Action item: Without the images, write out the whole listing exactly.

========================

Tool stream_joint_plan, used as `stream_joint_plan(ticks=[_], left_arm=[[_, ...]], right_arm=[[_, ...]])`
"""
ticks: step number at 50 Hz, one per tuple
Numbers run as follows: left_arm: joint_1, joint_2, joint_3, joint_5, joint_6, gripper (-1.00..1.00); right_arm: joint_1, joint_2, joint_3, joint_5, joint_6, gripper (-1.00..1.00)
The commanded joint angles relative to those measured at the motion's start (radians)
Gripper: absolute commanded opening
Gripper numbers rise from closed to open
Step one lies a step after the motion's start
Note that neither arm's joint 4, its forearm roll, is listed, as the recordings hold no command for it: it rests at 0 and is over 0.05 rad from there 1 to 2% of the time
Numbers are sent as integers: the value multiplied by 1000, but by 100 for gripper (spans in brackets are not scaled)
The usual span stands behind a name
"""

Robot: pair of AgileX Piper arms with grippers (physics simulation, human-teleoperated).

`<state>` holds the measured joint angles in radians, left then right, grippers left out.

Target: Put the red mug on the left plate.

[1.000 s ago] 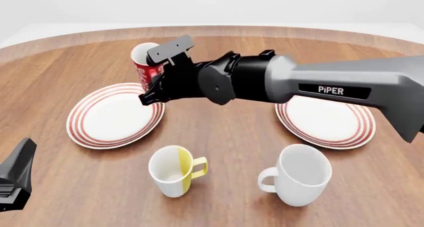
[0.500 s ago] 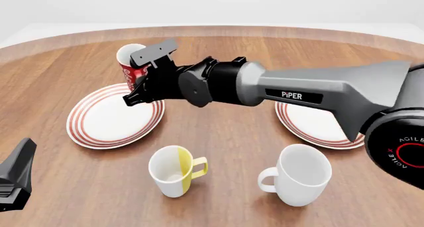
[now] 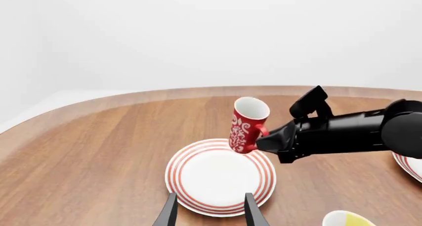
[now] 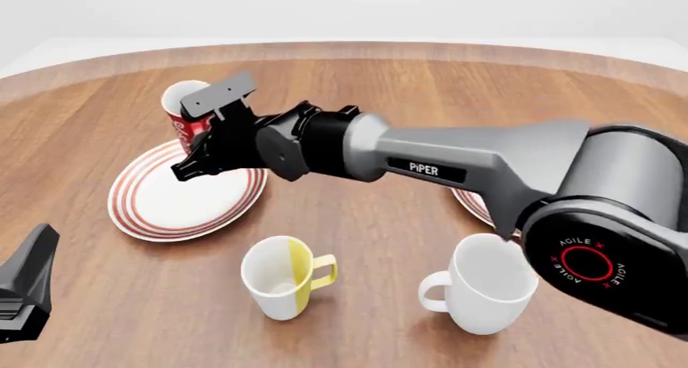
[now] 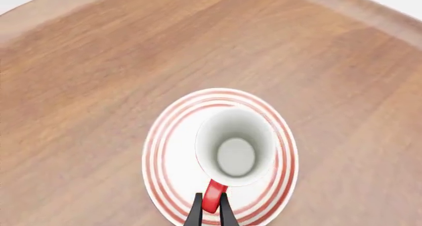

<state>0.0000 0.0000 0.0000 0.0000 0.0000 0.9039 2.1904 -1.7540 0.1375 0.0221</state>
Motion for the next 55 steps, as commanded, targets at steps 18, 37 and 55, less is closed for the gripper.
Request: stream_joint_plan(ticks=[18,37,55], left_arm=[[0,0,0,0,0,100],[0,0,0,0,0,100],[0,0,0,0,0,100]], right_arm=[[30,90,-117,46,35,-100],[28,141,-163,68,58,-100],[25,177,-192,82,75,-100]])
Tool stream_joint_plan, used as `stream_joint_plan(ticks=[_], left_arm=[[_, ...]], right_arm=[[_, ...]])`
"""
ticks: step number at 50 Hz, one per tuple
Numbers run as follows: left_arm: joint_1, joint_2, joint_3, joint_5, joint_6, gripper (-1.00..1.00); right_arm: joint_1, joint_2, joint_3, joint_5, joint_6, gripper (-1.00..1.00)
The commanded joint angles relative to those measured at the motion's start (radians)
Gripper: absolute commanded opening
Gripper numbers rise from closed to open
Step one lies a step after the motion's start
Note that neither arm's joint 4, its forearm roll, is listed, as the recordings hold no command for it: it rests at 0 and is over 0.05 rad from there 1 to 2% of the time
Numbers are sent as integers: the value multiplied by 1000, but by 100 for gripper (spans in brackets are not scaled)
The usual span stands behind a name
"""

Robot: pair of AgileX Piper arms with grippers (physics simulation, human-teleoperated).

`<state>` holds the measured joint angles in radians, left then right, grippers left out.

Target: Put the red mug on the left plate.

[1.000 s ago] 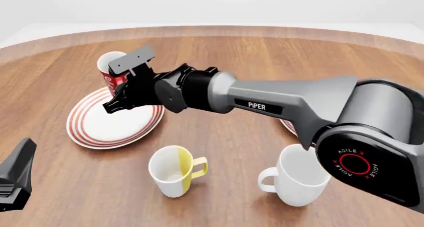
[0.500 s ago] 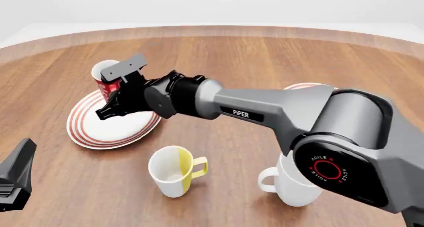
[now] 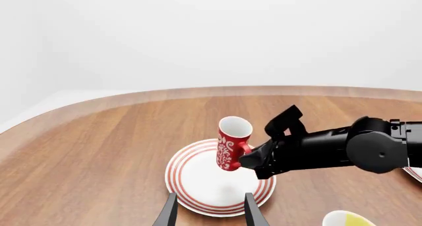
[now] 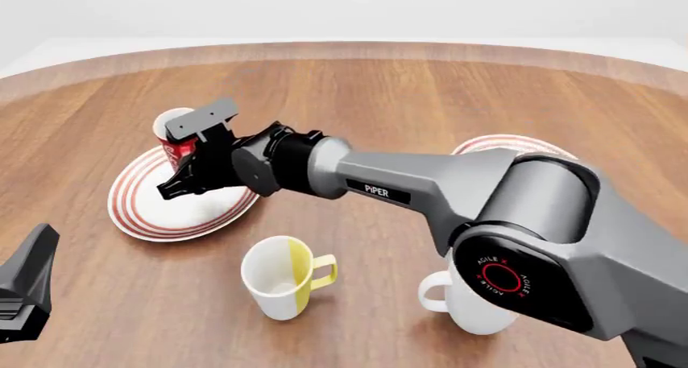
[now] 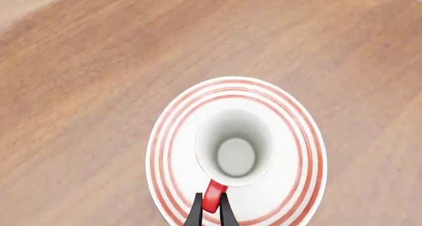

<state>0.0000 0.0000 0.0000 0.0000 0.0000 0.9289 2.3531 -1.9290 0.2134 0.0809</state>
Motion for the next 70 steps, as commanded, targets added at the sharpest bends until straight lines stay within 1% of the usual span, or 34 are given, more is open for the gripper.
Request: stream_joint_plan(ticks=[1,34,39,44,46,47,50,60,70], left_arm=[[0,0,0,0,0,100],[0,0,0,0,0,100],[0,0,0,0,0,100],[0,0,0,0,0,100],[0,0,0,0,0,100],[0,0,0,0,0,100],[0,0,0,0,0,100],[0,0,0,0,0,100],[0,0,0,0,0,100]], right_arm=[[0,15,-17,6,15,-100],[3,32,-10,6,34,-100],[3,34,-12,8,36,-100],[-5,49,-38,22,38,-100],[-1,45,-29,19,36,-100],[1,44,-26,18,38,100],[-4,51,-39,25,34,100],[0,46,-29,22,36,100],[7,25,5,5,40,100]])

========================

Answer for the task:
Tool stream_joint_plan, used as `stream_joint_plan(ticks=[_], left_arm=[[_, ...]], right_arm=[[_, ...]])`
"""
ticks: step number at 50 Hz, one per tuple
Numbers run as follows: left_arm: joint_1, joint_2, joint_3, joint_5, joint_6, gripper (-1.00..1.00); right_arm: joint_1, joint_2, joint_3, joint_5, joint_6, gripper (-1.00..1.00)
The commanded joint angles relative to those measured at the motion's start (radians)
Gripper: absolute commanded opening
Gripper numbers rise from closed to open
Step one lies a step after the motion's start
Note that neither arm's joint 4, its forearm roll, is listed, as the recordings hold no command for it: it rests at 0 and is over 0.05 rad from there 1 to 2% of the time
Numbers are sent as integers: the value multiplied by 1000, but by 100 for gripper (spans in brackets are not scaled)
The usual span stands behind a name
"""

Robot: pair of AgileX Piper arms with grippers (physics simulation, human-teleoperated).

`<state>` holds the measured joint angles in radians, left then right, grippers left out.

Target: Put the red mug on the left plate.

[1.000 s ago] 
[0.500 s ago] 
[now] 
[now] 
[now] 

<state>0.0000 0.0000 0.0000 0.0000 0.0000 0.9039 2.1904 -1.7540 0.1375 0.0221</state>
Motion for the next 55 steps, as commanded, targets at steps 18, 37 and 55, less is closed for the gripper.
Request: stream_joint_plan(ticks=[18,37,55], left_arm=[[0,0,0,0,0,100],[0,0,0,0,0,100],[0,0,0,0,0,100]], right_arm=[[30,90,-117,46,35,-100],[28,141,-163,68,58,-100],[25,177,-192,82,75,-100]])
Tool stream_joint_plan, used as `stream_joint_plan(ticks=[_], left_arm=[[_, ...]], right_arm=[[_, ...]])`
"""
ticks: step number at 50 Hz, one per tuple
Numbers run as follows: left_arm: joint_1, joint_2, joint_3, joint_5, joint_6, gripper (-1.00..1.00); right_arm: joint_1, joint_2, joint_3, joint_5, joint_6, gripper (-1.00..1.00)
The commanded joint angles relative to those measured at the motion's start (radians)
Gripper: absolute commanded opening
Gripper numbers rise from closed to open
Step one lies a step after the motion's start
Note that neither arm's joint 4, its forearm roll, is listed, as the recordings hold no command for it: it rests at 0 and is over 0.05 rad from there 1 to 2% of the time
Numbers are sent as integers: the value multiplied by 1000, but by 100 for gripper (spans in brackets are not scaled)
The usual span stands behind a name
"""

Robot: pair of AgileX Piper arms with grippers (physics simulation, human-teleoperated).

`<state>` holds the measured joint angles in radians, left then right, grippers left out.

Target: Put the red mug on the left plate.

[1.000 s ago] 
[0.500 s ago] 
[now] 
[now] 
[now] 

<state>0.0000 0.0000 0.0000 0.0000 0.0000 0.9289 2.3531 -1.9290 0.2134 0.0809</state>
Motion for the next 70 steps, as commanded, targets added at the sharpest bends until straight lines stay within 1% of the usual span, or 34 are given, more is open for the gripper.
Request: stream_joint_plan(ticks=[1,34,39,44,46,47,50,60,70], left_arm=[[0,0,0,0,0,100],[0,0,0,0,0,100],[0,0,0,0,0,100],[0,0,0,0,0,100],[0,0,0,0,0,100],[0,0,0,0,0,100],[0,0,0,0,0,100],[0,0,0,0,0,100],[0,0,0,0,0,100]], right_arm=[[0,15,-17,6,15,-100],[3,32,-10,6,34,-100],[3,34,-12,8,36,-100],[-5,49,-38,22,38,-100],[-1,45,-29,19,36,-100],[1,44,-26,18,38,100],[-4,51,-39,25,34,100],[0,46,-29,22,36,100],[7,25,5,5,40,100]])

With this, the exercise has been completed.